Cells and viruses. Virus stocks of HSV-1 strain McIntyre and HSV-2 strain 333 were produced in Vero cells maintained in medium 199 supplemented with 10% fetal calf serum and 2.5 µg of gentamicin per ml (Invitrogen, Breda, The Netherlands). Spodoptera frugiperda (Sf21) cells grown in Insect-Xpress medium (BioWhittaker, Verviers, Belgium) supplemented with 2.5 µg of gentamicin per ml were used for infections of wild-type and recombinant Autographa californica nuclear polyhedrosis viruses (baculoviruses).

Construction of recombinant baculoviruses. Recombinant baculovirus expressing gG-2281-594His was constructed in several steps. First, the open reading frame encoding a fragment of gG-2 (amino acid residues 281 to 640) was amplified by PCR from DNA isolated from HSV-2 (strain 333)-infected Vero cells. The synthetic oligonucleotide primers used were forward primer 1 (5' CGCAGATCTATTCGGATGGCA 3') and reverse primer 2 (3' GTGGGGGGATCGCGGGGCCTAGGTA 5'). The PCR protocol was as follows: 97°C for 2 min (1 cycle); 40°C for 2 min (1 cycle); 97°C for 15 s, 40°C for 30 s, and 72°C for 1 min (10 cycles); 97°C for 15 s, 42°C for 30 s, and 72°C for 1 min (15 cycles); 97°C for 15 s, 45°C for 30 s, and 72°C for 1 min (10 cycles); and 72°C for 5 min (1 cycle). A Hybaid HB-TR1 thermal reactor and Taq polymerase (HT Biotechnology Ltd., Cambs, United Kingdom) were used. The amplified fragment of gG-2 was cloned into pGEMT (Promega, Leiden, The Netherlands) (pGEMT-gG-2281-640).

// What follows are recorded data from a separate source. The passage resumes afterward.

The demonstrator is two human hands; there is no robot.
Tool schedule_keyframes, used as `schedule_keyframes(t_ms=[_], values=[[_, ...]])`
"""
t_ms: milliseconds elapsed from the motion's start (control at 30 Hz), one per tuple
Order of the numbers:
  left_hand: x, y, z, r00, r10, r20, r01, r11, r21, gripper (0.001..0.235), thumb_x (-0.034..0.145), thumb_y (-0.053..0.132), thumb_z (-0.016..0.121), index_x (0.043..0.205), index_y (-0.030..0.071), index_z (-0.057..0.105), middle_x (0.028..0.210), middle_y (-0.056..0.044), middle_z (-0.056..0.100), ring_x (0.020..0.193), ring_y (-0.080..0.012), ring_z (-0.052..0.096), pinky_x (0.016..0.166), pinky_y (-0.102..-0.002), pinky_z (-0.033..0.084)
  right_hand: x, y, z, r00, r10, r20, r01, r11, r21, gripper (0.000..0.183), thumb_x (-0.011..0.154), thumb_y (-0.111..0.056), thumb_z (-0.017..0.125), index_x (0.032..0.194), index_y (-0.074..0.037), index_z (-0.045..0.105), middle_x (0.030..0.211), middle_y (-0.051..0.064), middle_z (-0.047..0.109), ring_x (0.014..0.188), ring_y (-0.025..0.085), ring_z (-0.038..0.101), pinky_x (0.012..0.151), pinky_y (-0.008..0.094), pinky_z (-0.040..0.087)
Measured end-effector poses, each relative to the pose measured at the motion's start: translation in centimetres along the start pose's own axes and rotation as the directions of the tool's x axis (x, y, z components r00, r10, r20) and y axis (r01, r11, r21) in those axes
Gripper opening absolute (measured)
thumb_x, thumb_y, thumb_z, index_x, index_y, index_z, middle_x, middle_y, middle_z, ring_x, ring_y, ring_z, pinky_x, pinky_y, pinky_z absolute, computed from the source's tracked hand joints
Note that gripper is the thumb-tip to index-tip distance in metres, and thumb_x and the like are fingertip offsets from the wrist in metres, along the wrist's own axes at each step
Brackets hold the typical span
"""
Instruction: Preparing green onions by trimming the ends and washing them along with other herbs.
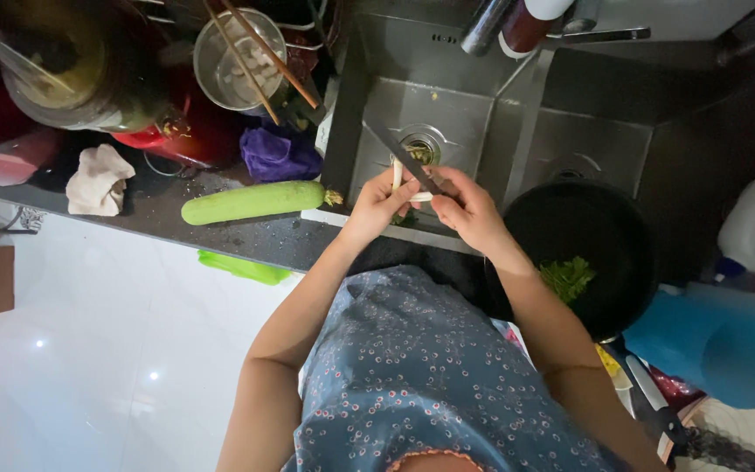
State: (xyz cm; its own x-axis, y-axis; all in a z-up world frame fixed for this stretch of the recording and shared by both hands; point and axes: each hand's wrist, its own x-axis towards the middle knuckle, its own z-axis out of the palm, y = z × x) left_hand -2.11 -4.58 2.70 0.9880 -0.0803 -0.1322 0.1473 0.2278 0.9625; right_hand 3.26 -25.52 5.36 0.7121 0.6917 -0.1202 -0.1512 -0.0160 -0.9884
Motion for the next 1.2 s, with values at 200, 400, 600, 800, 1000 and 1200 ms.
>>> schedule_keyframes(t_ms=[200, 400, 600, 800, 1000, 1200], values=[[-0.2, 0.9, 0.3, 0.988, -0.148, 0.034, 0.144, 0.983, 0.110, 0.021, 0.106, 0.024, 0.058, 0.115, 0.007, 0.066, 0.076, 0.002, 0.064, 0.057, -0.0021, 0.048, 0.049, -0.020, 0.036, 0.3, 2.6, -0.3, 0.988, -0.020, -0.151, 0.040, 0.991, 0.125, 0.034, 0.106, -0.003, 0.060, 0.140, -0.005, 0.054, 0.080, 0.000, 0.054, 0.060, 0.005, 0.045, 0.049, 0.022, 0.033], [-0.2, 2.8, 0.2, 0.959, 0.285, 0.007, -0.188, 0.613, 0.767, 0.028, 0.111, 0.029, 0.055, 0.120, 0.002, 0.060, 0.089, -0.018, 0.070, 0.080, -0.0385, 0.067, 0.065, -0.046, 0.051, -0.2, -0.7, -2.4, 0.984, 0.073, -0.161, -0.036, 0.975, 0.218, 0.049, 0.108, -0.010, 0.054, 0.155, -0.015, 0.044, 0.073, -0.001, 0.054, 0.055, 0.006, 0.044, 0.049, 0.020, 0.037], [0.2, 2.7, 0.9, 0.927, 0.349, 0.139, -0.290, 0.429, 0.856, 0.023, 0.098, 0.022, 0.060, 0.110, 0.004, 0.064, 0.085, -0.019, 0.069, 0.076, -0.0413, 0.067, 0.066, -0.051, 0.052, -0.3, -3.0, -1.7, 0.989, 0.142, 0.038, -0.129, 0.960, -0.248, 0.072, 0.094, -0.007, 0.069, 0.159, -0.018, 0.041, 0.074, 0.001, 0.058, 0.062, 0.007, 0.050, 0.054, 0.025, 0.043], [0.0, 2.0, 0.4, 0.930, 0.317, 0.188, -0.312, 0.406, 0.859, 0.019, 0.101, 0.023, 0.062, 0.098, 0.004, 0.065, 0.083, -0.017, 0.067, 0.077, -0.0399, 0.066, 0.070, -0.050, 0.052, -0.3, -2.9, -1.6, 0.995, 0.093, 0.023, -0.083, 0.958, -0.273, 0.068, 0.094, -0.008, 0.069, 0.156, -0.017, 0.043, 0.089, -0.002, 0.069, 0.072, 0.004, 0.058, 0.062, 0.023, 0.049], [-0.1, 3.4, 0.7, 0.900, 0.386, 0.203, -0.364, 0.409, 0.836, 0.021, 0.101, 0.025, 0.061, 0.106, 0.006, 0.067, 0.091, -0.018, 0.068, 0.085, -0.0409, 0.066, 0.076, -0.050, 0.052, -0.3, -2.0, -1.6, 0.987, 0.155, 0.041, -0.146, 0.974, -0.176, 0.065, 0.095, -0.008, 0.067, 0.156, -0.016, 0.045, 0.083, -0.001, 0.059, 0.065, 0.006, 0.049, 0.055, 0.023, 0.042], [0.1, 2.3, 0.7, 0.922, 0.332, 0.199, -0.330, 0.407, 0.852, 0.025, 0.103, 0.028, 0.061, 0.115, 0.007, 0.066, 0.091, -0.017, 0.069, 0.084, -0.0394, 0.067, 0.073, -0.049, 0.053, -0.2, 0.6, -1.4, 0.988, 0.088, 0.129, -0.103, 0.988, 0.114, 0.050, 0.103, -0.006, 0.058, 0.152, -0.010, 0.046, 0.073, -0.003, 0.050, 0.059, 0.004, 0.044, 0.053, 0.022, 0.037]])
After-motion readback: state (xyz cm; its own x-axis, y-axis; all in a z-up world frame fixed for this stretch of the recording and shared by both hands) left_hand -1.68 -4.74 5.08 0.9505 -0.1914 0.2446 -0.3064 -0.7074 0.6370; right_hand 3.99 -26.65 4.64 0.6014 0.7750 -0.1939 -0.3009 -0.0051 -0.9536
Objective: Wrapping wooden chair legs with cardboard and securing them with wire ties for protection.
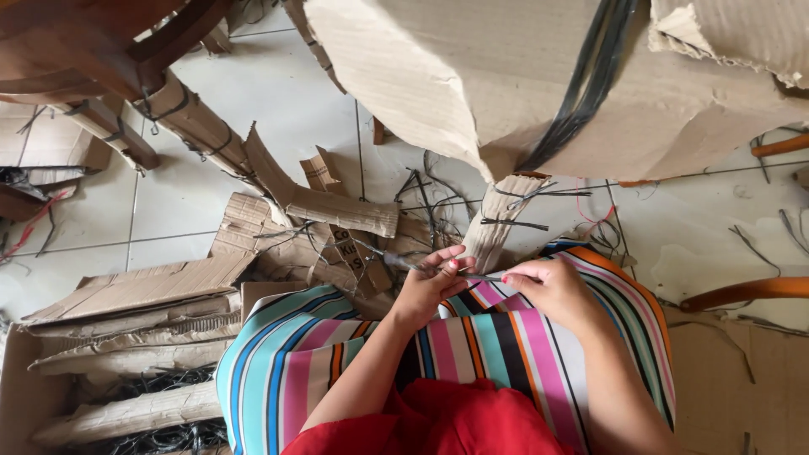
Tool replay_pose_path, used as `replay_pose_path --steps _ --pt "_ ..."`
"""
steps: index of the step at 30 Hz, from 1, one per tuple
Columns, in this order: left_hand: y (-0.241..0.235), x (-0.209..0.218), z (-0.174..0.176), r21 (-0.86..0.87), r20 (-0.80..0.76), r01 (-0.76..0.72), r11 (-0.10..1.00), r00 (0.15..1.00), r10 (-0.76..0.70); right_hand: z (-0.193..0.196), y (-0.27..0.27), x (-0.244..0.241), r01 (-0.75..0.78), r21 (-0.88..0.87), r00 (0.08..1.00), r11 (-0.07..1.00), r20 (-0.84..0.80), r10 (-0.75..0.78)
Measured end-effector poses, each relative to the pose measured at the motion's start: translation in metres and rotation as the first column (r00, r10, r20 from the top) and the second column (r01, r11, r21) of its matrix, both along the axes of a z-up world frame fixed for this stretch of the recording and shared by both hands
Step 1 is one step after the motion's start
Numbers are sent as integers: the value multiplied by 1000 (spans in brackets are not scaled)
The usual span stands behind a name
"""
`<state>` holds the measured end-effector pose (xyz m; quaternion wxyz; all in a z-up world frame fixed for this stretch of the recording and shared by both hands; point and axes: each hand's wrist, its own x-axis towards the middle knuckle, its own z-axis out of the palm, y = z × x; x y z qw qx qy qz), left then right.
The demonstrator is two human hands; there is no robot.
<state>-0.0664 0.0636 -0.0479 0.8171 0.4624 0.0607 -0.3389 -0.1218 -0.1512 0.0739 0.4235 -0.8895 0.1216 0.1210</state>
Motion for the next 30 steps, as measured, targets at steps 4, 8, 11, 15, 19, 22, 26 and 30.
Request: replay_pose_path --steps 4,8,11,15,19,22,26,30 --pt "-3 9 -8 53 -27 -5 999 1000 7 -2 -42 2 0 -74 998 997 -55 -4" --pt "-4 23 -10 137 -20 -113 984 993 116 -35 -93 5 184 -433 956 883 -131 -263" --pt "-3 36 -14 190 43 -184 964 983 179 -82 -131 4 309 -594 925 742 7 -380" --pt "-1 50 -24 288 242 -254 924 952 186 -117 -135 17 499 -448 859 742 371 -353" --pt "-6 54 7 359 412 -287 888 903 125 -80 -96 40 440 -155 825 884 459 -330" --pt "-13 59 24 405 670 -384 830 742 16 -79 -83 57 394 -66 795 917 525 -304" --pt "-24 70 25 439 786 -366 821 599 -154 -107 -69 81 264 -63 796 963 578 -181" --pt "-30 75 32 584 764 -314 748 523 -377 -142 -82 96 178 -140 867 974 491 -88"
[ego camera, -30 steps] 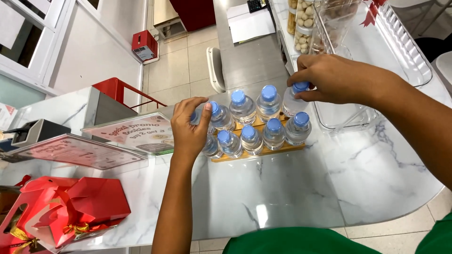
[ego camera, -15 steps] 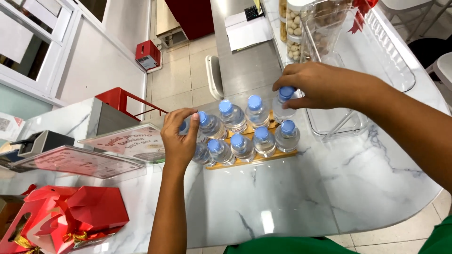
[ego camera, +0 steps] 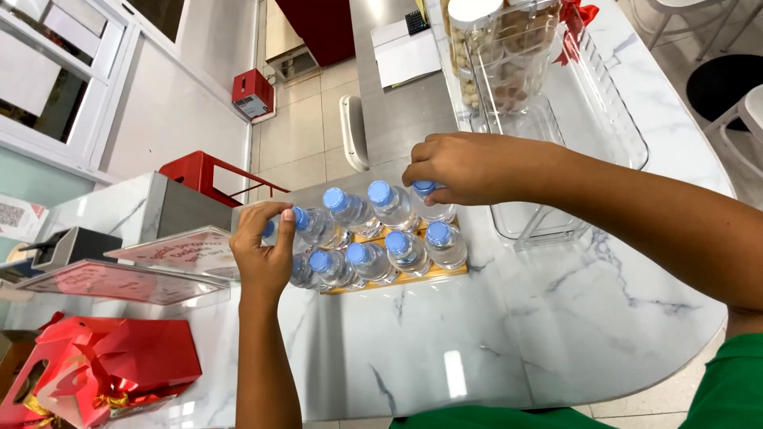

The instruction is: The person organizes water bottles on a tray and places packaged cookies into a display case at a shop counter.

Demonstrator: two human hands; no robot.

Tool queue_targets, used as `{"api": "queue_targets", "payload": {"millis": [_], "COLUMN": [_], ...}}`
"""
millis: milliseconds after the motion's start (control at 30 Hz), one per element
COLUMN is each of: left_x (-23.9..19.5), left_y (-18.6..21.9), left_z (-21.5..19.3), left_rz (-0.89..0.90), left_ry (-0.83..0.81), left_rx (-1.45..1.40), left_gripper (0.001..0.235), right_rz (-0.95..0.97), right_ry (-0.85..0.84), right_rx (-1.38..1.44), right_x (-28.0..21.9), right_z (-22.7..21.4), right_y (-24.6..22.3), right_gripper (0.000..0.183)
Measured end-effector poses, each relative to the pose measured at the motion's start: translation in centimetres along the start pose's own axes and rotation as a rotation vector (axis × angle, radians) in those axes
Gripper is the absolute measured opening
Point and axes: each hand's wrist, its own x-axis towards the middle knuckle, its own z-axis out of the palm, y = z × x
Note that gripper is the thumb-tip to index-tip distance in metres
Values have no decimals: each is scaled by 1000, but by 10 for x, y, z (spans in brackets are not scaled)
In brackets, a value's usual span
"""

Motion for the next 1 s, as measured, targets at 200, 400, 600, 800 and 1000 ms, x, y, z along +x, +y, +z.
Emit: {"api": "queue_targets", "payload": {"millis": [200,400,600,800,1000], "left_x": [0,-1,-1,-1,0], "left_y": [2,-5,-3,-9,-12], "left_z": [-3,-3,-8,-11,-13], "left_rz": [-10,53,80,87,79], "left_ry": [-14,-8,-48,-69,-111], "left_rx": [-7,-48,42,51,40], "left_gripper": [15,18,30,34,38], "right_rz": [-114,-127,-114,-231,-144], "right_ry": [162,214,162,339,187], "right_rx": [-5,-130,-227,-276,-329], "right_x": [-2,21,44,65,100], "right_z": [11,-4,15,6,22], "right_y": [11,-21,-25,-54,-67], "right_gripper": [62,51,45,49,39]}}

In order to achieve high levels of expression and secretion of the protein, a recombinant baculovirus producing gG-2 containing the honeybee melittin signal sequence was constructed (49). The plasmid pMelBac (Invitrogen) was digested with EcoRV and BamHI, and the honeybee melittin signal sequence was isolated and ligated upstream of the multiple cloning site of pFastBac (Invitrogen), producing pFastMelBac. The pGEMT-gG-2281-640 construct was used as template DNA for the following PCR. The synthetic oligonucleotide primers used were forward primer 3 (5' TCGGCCACCGCCATGGCACC 3') and reverse primer 4 (3' CGTCAGAGCTCCGTACGTGGGTGGTAGTGGTAGTGGTATTCGAACAG 5') containing the sequence encoding six histidines. The PCR protocol was as follows: 40°C for 2 min (1 cycle); 96°C for 5 min (1 cycle); 64/66°C for 3 min (1 cycle); 96°C for 1 min and 66°C for 1 min (40 cycles); and 96°C for 1 min, 66°C for 1 min, and 72°C for 10 min (1 cycle). The PCR product coding for residues 281 to 594 of gG-2 with a His tail at the C terminus was cloned into pFastMelBac (pFastMelBac-gG-2281-594). Isolated DNA was transposed and transfected according to the instructions of the manufacturer (Invitrogen). The recombinant baculovirus was designated gG-2281-594His.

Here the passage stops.